Referrals and marketing:
I am sure that you’ve referred people to others on many occasions. As a real estate agent, it is your number one goal. The more people know you, the more clients you’ll have. For some reason, it seems that when people hear from others, they tend to trust their referrals. So, use that to your advantage and build the connections you need in the business.
A marketing strategy is also important. Some people will find out about you on the internet, so use that as well. Nowadays, there is no limit to the marketing methods you can use to advertise your business. Therefore, do not be shy and let people know about you.

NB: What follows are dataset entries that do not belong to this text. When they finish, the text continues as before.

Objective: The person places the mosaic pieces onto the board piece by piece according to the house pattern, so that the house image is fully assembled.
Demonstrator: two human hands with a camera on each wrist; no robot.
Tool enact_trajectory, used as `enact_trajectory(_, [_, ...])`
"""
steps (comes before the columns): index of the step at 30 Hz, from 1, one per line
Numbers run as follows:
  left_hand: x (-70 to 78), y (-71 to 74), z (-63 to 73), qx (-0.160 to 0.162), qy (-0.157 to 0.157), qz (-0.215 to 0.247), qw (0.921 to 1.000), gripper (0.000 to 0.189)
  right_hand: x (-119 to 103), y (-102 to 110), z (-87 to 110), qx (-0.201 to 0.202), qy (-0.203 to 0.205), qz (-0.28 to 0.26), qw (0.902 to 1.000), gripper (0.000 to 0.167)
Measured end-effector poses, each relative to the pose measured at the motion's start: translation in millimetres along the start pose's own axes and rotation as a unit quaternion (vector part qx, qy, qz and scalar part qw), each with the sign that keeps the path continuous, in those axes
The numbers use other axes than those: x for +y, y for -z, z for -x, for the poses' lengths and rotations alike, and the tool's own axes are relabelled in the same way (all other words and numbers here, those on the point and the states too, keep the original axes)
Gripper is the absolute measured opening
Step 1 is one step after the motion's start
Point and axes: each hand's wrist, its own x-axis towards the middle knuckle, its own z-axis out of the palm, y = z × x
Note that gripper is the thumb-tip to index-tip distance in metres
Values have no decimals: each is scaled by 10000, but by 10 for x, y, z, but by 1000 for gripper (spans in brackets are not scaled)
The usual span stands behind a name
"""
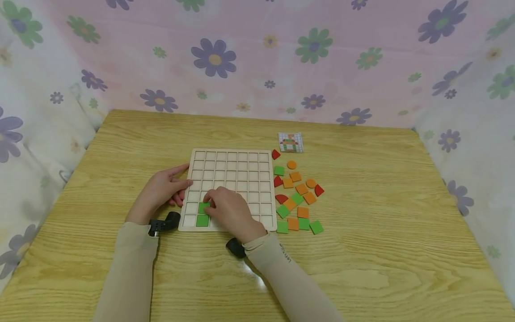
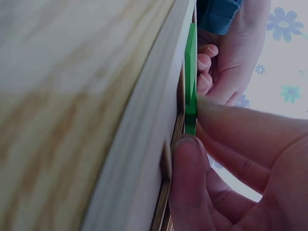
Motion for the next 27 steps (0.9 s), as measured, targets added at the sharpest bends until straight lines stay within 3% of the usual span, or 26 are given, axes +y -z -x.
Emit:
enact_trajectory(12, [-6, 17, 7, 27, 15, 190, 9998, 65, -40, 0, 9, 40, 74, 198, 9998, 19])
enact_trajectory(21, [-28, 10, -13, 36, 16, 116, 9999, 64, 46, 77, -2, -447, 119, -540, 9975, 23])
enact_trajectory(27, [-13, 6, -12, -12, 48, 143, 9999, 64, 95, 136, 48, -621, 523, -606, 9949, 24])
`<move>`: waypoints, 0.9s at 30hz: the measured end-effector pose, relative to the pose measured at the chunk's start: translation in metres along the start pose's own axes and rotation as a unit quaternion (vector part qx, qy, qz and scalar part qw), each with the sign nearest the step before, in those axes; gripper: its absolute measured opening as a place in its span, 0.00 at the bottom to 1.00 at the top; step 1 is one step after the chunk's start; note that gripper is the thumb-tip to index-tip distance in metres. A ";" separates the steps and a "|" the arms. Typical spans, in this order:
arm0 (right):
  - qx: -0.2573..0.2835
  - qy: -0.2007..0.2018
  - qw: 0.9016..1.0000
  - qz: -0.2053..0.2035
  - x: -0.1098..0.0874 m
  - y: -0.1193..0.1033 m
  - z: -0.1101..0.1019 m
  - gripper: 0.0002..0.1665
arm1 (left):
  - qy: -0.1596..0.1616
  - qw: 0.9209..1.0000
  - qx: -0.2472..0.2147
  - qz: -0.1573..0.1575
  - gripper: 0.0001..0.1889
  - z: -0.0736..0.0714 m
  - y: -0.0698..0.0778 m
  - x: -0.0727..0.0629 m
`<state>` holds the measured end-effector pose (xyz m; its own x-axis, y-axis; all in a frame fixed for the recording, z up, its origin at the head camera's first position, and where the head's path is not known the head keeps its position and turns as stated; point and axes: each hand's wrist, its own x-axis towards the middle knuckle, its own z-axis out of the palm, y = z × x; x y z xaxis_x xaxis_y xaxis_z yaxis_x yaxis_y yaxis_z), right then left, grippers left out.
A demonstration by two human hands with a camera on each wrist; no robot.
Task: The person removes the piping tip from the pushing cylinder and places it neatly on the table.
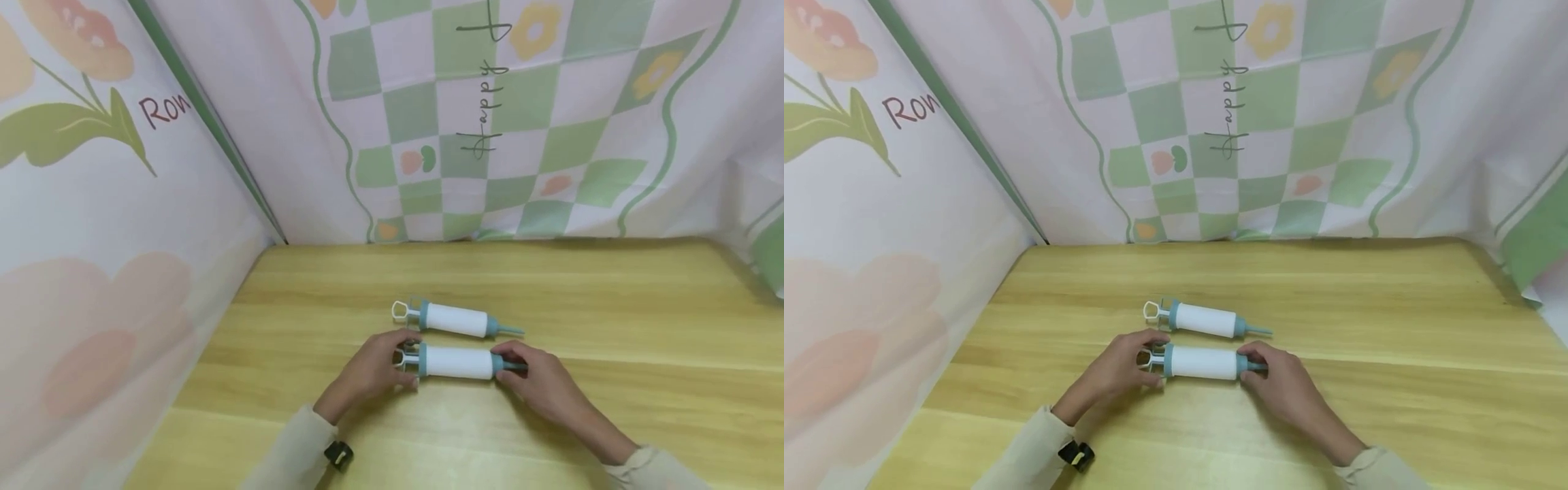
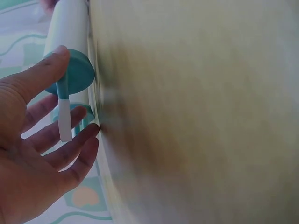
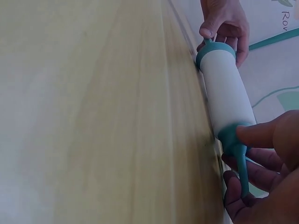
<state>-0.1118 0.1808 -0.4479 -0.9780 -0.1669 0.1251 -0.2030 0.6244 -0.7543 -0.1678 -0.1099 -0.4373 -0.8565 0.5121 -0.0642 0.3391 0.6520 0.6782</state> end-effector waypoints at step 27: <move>0.027 0.011 1.000 -0.006 -0.006 -0.002 -0.009 0.19 | -0.014 1.000 -0.011 0.019 0.35 -0.003 0.007 0.000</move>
<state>-0.1062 0.1870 -0.4417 -0.9762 -0.1581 0.1482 -0.2133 0.5809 -0.7855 -0.1664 -0.1068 -0.4306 -0.8320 0.5517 -0.0589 0.3615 0.6196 0.6968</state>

Just like a real estate investor, a real estate agent’s salary depends on their property specialty. A commercial real estate agent makes more money than a residential real estate agent. That is unless you sell $100,000,000 worth of residential property. But keep in mind, the risks are much higher with commercial properties. Thus, you have to make sure you know what you’re doing first.
All in all, making money in real estate is not about the career choice, but the decisions associated with that choice. So, if you would ask us who makes more money, our answer would be the smart guy!